Governing bodies and specialist medical guidelines highly recommend respecting patients’ right of information about their medical condition. The good medical practice guidance of the UK General Medical Council (GMC) recommends responding to patients’ concerns and preferences. It also recommends sharing with patients the information they want or need to know about their condition, it’s likely progression, and the treatment options available to them, including associated risks and uncertainties . In Japan, similarly guidelines clearly state that diagnosis must be first discussed with cancer patients themselves whenever possible and from the initial interview, physicians should try to tell the truth consistently [17,18].

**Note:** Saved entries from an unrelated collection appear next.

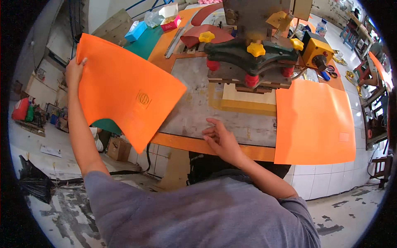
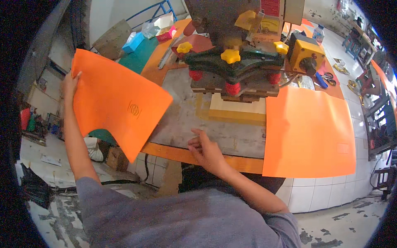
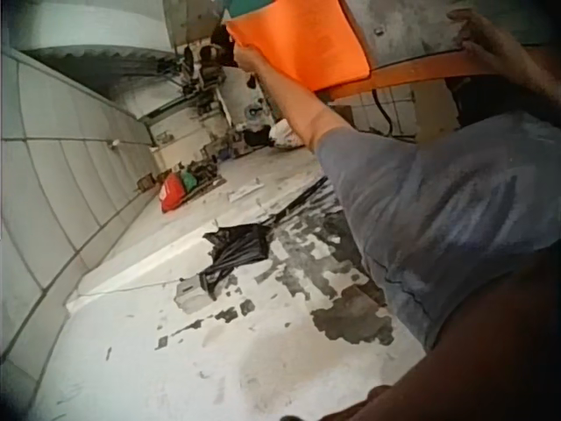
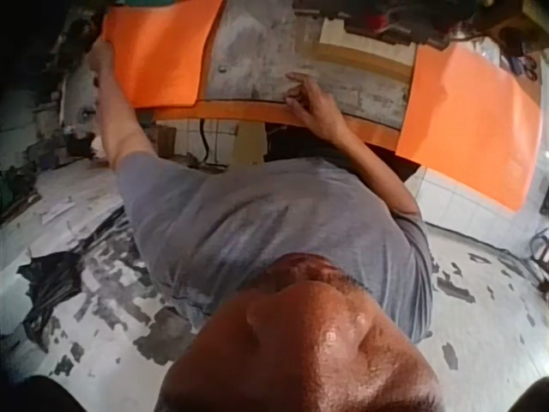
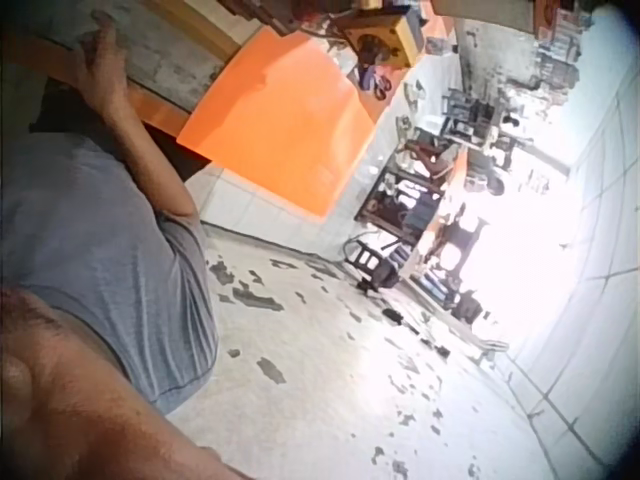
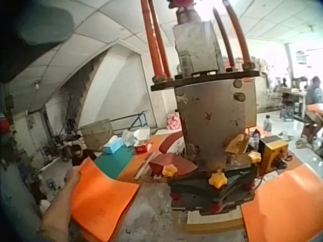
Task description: The person flips through a stack of stamped plastic folders, unfolds them, aligns the sheets, and presses down on the plastic pockets and edges by hand on a table.
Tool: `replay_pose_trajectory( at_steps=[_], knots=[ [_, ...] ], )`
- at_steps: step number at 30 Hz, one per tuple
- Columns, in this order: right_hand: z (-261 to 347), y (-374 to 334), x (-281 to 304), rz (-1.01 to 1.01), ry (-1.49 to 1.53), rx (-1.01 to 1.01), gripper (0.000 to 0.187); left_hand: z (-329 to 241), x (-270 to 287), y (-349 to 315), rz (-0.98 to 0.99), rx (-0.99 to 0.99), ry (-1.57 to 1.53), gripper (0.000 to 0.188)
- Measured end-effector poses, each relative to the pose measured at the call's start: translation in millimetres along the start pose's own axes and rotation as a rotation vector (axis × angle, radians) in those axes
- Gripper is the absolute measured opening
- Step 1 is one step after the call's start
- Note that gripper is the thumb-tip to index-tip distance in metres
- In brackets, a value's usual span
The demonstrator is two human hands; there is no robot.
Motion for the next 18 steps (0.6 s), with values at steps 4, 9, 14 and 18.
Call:
replay_pose_trajectory(
  at_steps=[4, 9, 14, 18],
  knots=[
    [6, -3, 1, 0.037, -0.046, -0.005, 0.052, 29, -37, 18, 0.048, 0.047, 0.009, 0.044],
    [3, -6, 1, 0.009, -0.047, 0.031, 0.051, 22, -98, 9, 0.202, 0.233, 0.047, 0.040],
    [7, -5, 0, 0.059, -0.037, -0.004, 0.050, 41, -142, -13, 0.180, 0.260, 0.001, 0.036],
    [7, -2, 2, 0.038, -0.048, 0.005, 0.051, 32, -177, -24, 0.205, 0.259, -0.050, 0.036]
  ],
)
Point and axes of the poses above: each hand's wrist, its own y-axis towards the middle knuckle, its own x-axis out of the back of the hand, z = x × y, the point moved 3 cm from there along y, towards the middle knuckle, and after that the axes turned 12 degrees about -y, right-handed, at the moved point
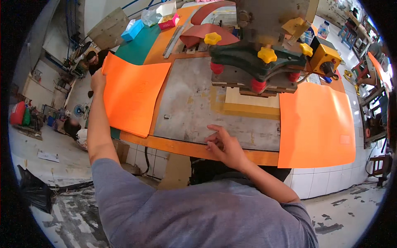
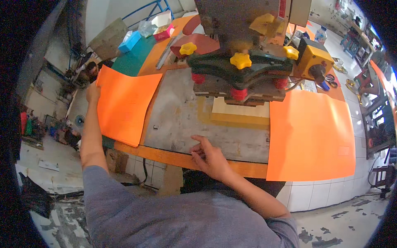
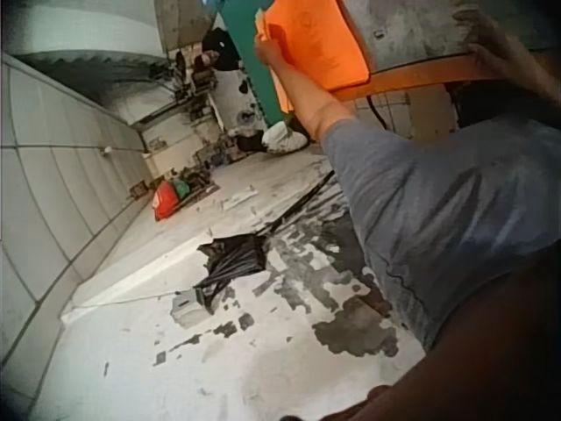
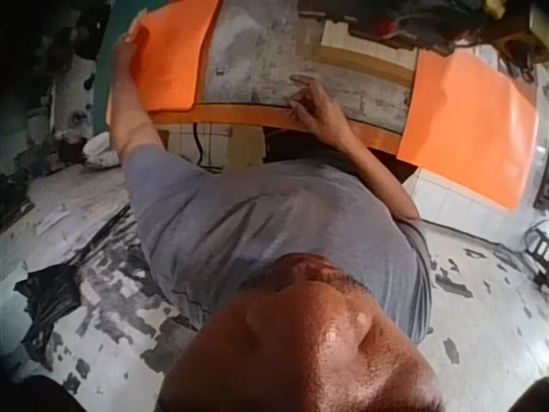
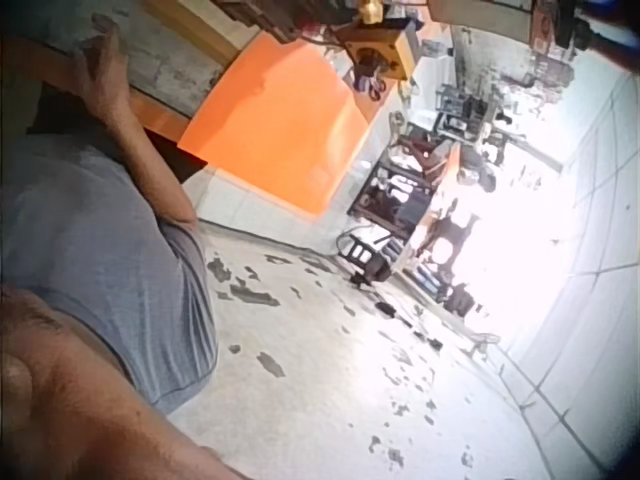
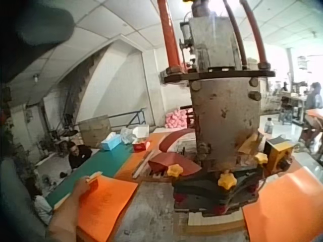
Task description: The person flips through a stack of stamped plastic folders, unfolds them, aligns the sheets, and presses down on the plastic pockets and edges by hand on a table.
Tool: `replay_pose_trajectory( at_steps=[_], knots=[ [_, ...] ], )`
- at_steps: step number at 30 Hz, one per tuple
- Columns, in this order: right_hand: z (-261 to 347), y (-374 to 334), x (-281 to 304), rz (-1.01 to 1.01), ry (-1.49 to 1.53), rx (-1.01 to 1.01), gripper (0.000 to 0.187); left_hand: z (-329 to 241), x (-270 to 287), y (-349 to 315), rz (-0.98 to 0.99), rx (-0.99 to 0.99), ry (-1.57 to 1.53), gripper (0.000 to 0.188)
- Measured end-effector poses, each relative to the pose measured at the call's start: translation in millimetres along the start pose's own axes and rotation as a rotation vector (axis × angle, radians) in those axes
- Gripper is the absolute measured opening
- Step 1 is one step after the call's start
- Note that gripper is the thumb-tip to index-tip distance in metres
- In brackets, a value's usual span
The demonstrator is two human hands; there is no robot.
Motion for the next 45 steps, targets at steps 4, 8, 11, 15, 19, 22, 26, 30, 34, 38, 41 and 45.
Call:
replay_pose_trajectory(
  at_steps=[4, 8, 11, 15, 19, 22, 26, 30, 34, 38, 41, 45],
  knots=[
    [0, 4, -3, 0.018, 0.012, 0.000, 0.050, 57, -37, 19, -0.122, -0.214, 0.116, 0.033],
    [-2, 4, -3, 0.014, 0.045, -0.011, 0.050, 75, -97, 24, -0.213, -0.282, 0.143, 0.031],
    [0, 3, -2, 0.017, 0.032, -0.019, 0.050, 79, -120, 19, -0.181, -0.214, 0.056, 0.034],
    [-2, 2, 1, 0.036, 0.016, -0.058, 0.049, 65, -148, 11, -0.099, -0.123, 0.027, 0.041],
    [7, 1, -2, 0.066, 0.048, -0.019, 0.049, 110, -94, 38, 0.054, -0.179, -0.094, 0.050],
    [2, 2, 0, 0.058, 0.022, -0.054, 0.050, 93, -93, 38, 0.050, -0.097, -0.145, 0.052],
    [2, 4, 1, 0.047, -0.005, -0.041, 0.050, 91, -81, 17, -0.190, 0.018, -0.093, 0.046],
    [4, 4, -1, 0.065, 0.011, -0.026, 0.049, 116, -76, 10, -0.007, 0.226, -0.151, 0.041],
    [1, 4, 0, 0.049, -0.007, -0.046, 0.048, 110, -100, 5, -0.034, 0.091, -0.103, 0.054],
    [4, 3, -1, 0.051, 0.014, -0.058, 0.046, 125, -108, 3, -0.107, 0.013, -0.115, 0.069],
    [3, 4, 0, 0.048, -0.014, -0.045, 0.046, 118, -126, 2, -0.116, 0.011, -0.206, 0.076],
    [7, 3, -1, 0.048, 0.018, -0.018, 0.047, 120, -129, -5, -0.091, 0.086, -0.328, 0.083]
  ],
)
Point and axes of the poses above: each hand's wrist, its own y-axis towards the middle knuckle, its own x-axis out of the back of the hand, z = x × y, the point moved 3 cm from there along y, towards the middle knuckle, and after that the axes turned 12 degrees about -y, right-handed, at the moved point
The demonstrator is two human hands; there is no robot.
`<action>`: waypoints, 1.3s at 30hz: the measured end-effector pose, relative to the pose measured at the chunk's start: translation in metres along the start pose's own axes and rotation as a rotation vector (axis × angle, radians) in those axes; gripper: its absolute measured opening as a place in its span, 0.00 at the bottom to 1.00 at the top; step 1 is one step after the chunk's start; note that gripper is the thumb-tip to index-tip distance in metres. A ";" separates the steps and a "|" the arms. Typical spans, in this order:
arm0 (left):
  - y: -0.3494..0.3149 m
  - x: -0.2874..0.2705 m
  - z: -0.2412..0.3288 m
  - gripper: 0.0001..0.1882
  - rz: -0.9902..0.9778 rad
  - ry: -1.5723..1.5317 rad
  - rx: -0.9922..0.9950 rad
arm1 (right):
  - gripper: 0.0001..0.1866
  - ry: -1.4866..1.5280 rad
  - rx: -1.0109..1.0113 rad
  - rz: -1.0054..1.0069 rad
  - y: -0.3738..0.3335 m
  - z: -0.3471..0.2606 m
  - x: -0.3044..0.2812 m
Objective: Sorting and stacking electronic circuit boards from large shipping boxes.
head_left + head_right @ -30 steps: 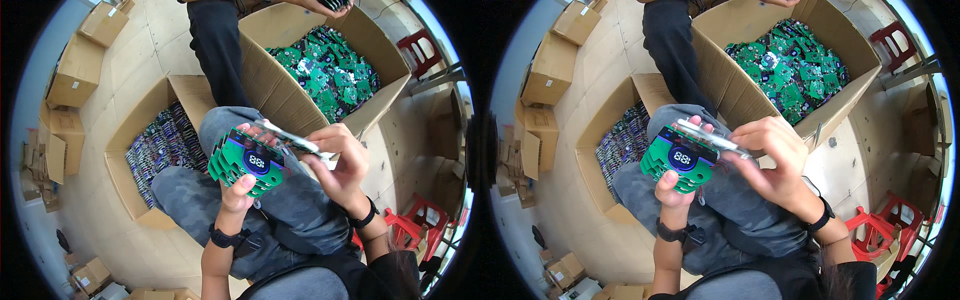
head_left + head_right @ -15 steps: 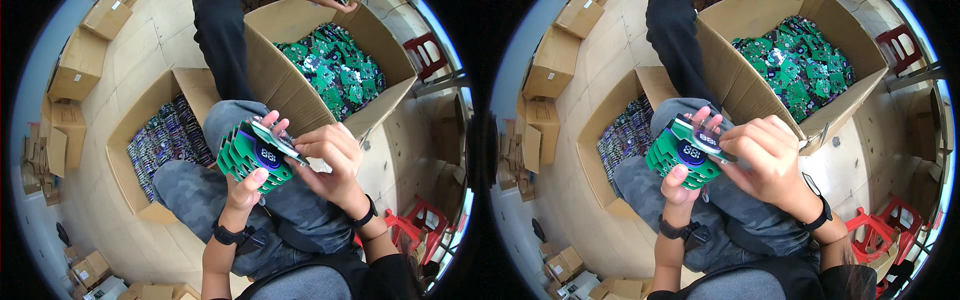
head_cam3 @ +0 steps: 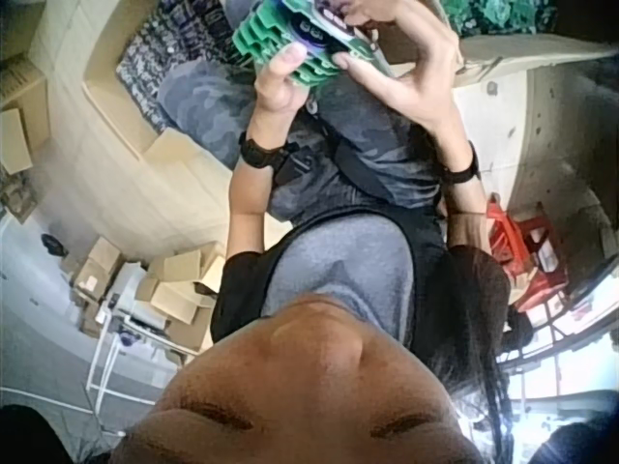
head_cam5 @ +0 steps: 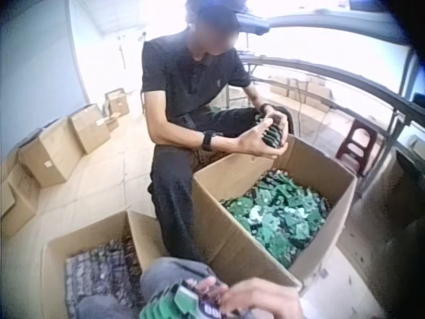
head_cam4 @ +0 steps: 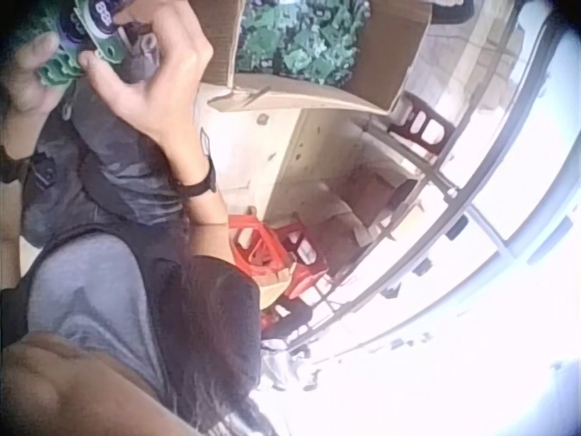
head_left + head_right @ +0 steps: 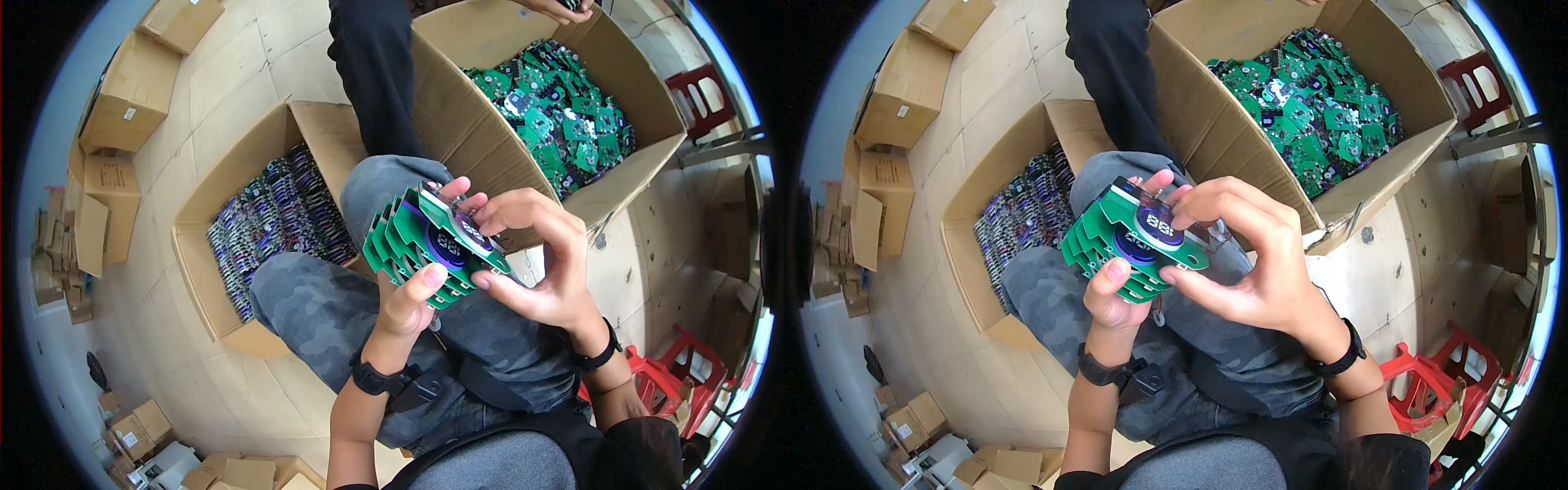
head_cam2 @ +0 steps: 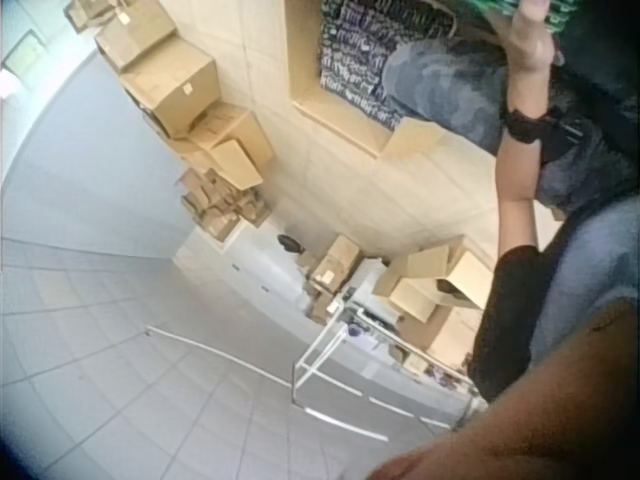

Cancer is a relatively common disease and most physicians will be faced with the task of breaking bad news to cancer patients. Unfortunately, most medical school do not include structured education and training in communication skills in their curriculum. For this reason physicians develop their own approach which may not cater to the needs of patients receiving serious health related news. In some cultures, the issue is compounded by possible misperception that patients may not want to receive worrisome health information. Our findings indicate that in our region, the vast majority of cancer patients prefer to be informed of cancer related bad information. Furthermore, more than half of patients want to be involved even in end of life discussion. A change of approach in the clinic towards asking each individual patient how much information he/she wants to be informed will guarantee the delivery of the right amount of information to the right patient.
Our data confirm that cancer patients in Saudi Arabia have strong preference to be informed of cancer related bad news. Physicians should not surrender to relatives’ demands to conceal information from patients. Practical steps and institutional and national guidelines should support this notion.